Saturday, September 28, 2013

Again...

Again it has happened. I went out with my two best friends and the guy just text his on again off again Ex. I really am getting irked by this because it hurts. I feel like I am being ignored by this. It's hot as hell in my room and it isn't really making me feel any better. Today could have been a hell of a lot better, but it won't be. It never is. 
   I've been feeling more and more depressed lately and it's bothering me to the point of wanting to disappear. I've thought about it many times before, especially when my parents start to fight a lot. I figure I shouldn't complain so much. Some have it worse than me, but days like today really just hurt and piss me off. 

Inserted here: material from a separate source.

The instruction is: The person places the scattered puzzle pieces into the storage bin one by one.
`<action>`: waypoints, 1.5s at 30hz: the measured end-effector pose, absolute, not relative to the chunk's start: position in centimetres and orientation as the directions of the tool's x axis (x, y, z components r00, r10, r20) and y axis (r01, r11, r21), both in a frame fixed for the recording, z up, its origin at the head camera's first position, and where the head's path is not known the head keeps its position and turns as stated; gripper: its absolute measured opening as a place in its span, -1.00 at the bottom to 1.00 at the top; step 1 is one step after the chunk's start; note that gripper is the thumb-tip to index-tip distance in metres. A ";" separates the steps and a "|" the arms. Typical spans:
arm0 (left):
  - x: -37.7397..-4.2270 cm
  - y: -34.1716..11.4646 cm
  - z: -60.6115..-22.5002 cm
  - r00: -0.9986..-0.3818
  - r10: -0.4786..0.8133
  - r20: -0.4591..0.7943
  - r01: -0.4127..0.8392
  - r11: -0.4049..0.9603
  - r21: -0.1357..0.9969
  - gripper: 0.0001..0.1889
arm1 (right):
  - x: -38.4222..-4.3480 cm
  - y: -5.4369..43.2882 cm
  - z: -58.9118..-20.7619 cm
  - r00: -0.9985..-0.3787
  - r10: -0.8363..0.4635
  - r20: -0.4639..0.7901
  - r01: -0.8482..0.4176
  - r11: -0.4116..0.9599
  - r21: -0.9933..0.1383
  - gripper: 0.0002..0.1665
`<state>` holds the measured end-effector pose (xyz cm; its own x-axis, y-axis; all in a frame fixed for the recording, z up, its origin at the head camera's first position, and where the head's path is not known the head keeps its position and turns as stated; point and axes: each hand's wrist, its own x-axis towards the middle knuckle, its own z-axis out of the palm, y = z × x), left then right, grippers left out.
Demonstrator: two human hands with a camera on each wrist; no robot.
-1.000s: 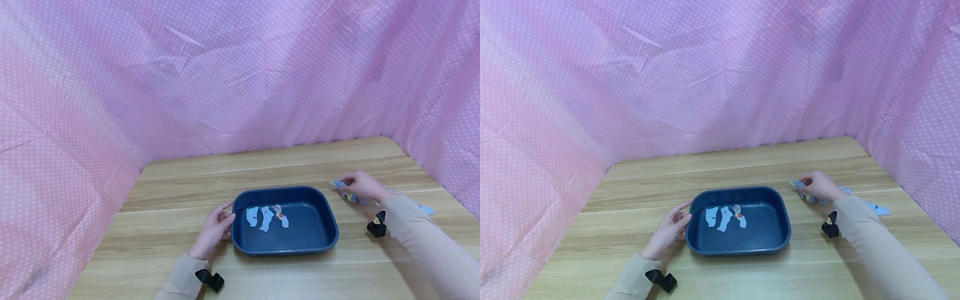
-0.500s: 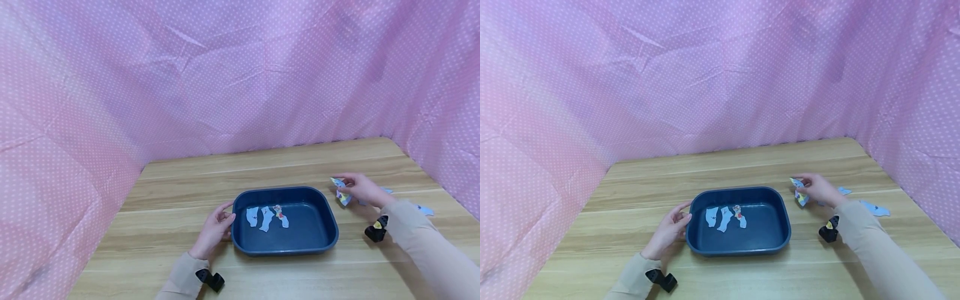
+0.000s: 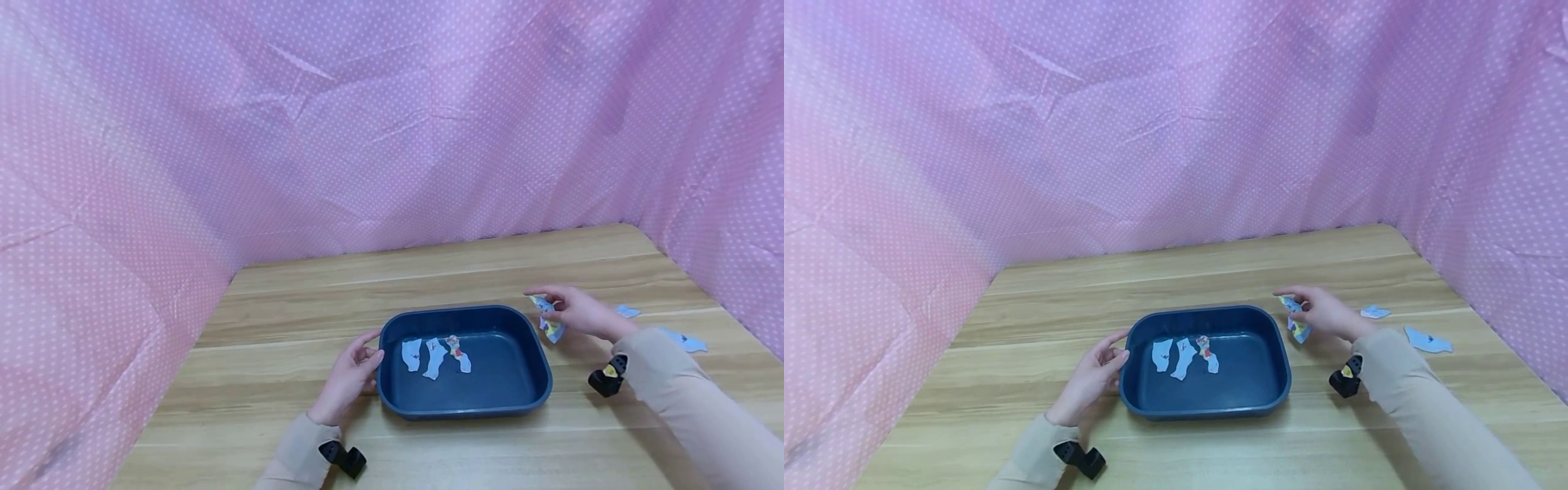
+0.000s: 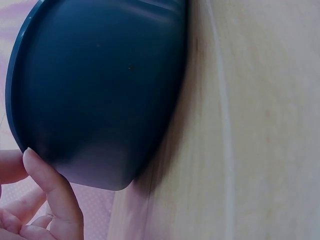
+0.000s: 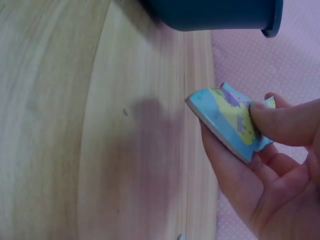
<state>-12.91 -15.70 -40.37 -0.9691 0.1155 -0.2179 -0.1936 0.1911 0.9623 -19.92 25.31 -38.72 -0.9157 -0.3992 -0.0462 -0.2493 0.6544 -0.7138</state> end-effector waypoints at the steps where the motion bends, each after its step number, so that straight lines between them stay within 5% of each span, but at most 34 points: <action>1: -12.9 -15.7 -40.4 -0.969 0.117 -0.216 -0.191 0.190 0.963 -0.52 | -19.9 25.3 -38.7 -0.918 -0.393 -0.048 -0.243 0.655 -0.716 -0.46; 14: -13.1 -15.8 -40.9 -0.972 0.121 -0.199 -0.176 0.179 0.968 -0.51 | -19.9 25.3 -37.6 -0.962 -0.264 -0.072 -0.104 0.596 -0.796 -0.43; 35: -13.4 -16.0 -41.0 -0.968 0.118 -0.221 -0.197 0.188 0.962 -0.53 | -19.9 22.9 -35.0 -0.955 -0.278 0.101 -0.234 0.505 -0.831 -0.45; 45: -13.5 -15.9 -40.9 -0.968 0.118 -0.220 -0.196 0.184 0.963 -0.53 | -20.0 20.7 -33.8 -0.945 -0.317 0.082 -0.228 0.459 -0.859 -0.42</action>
<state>-13.54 -15.91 -40.89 -0.9684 0.1183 -0.2197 -0.1961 0.1836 0.9632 -20.03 20.71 -33.79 -0.9448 -0.3172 0.0820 -0.2284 0.4586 -0.8588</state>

   "Stacy won't text me back." "I hope Stacy hurries and texts me back." "I miss her. I wish we could get back together." Neither one of them are over one another and neither one of them is fit for each other. They break up a month after dating...sometimes time even a month. I actually feel like I'm gonna cry, but I can't. If I cry right now he'll ask what's wrong and he can tell when I'm lying. I wish this would disappear sometimes if I cannot. I wish that I can actually find a guy who isn't obsessed with anyone...and actually understands what it feels like.
     I hope he finds this one day, because when he does, maybe he understands how much it really hurts....Heh, Like that would ever happen. At least he has good looks...guess ugly people won't ever find true love with someone better them then since men never settle or people below them.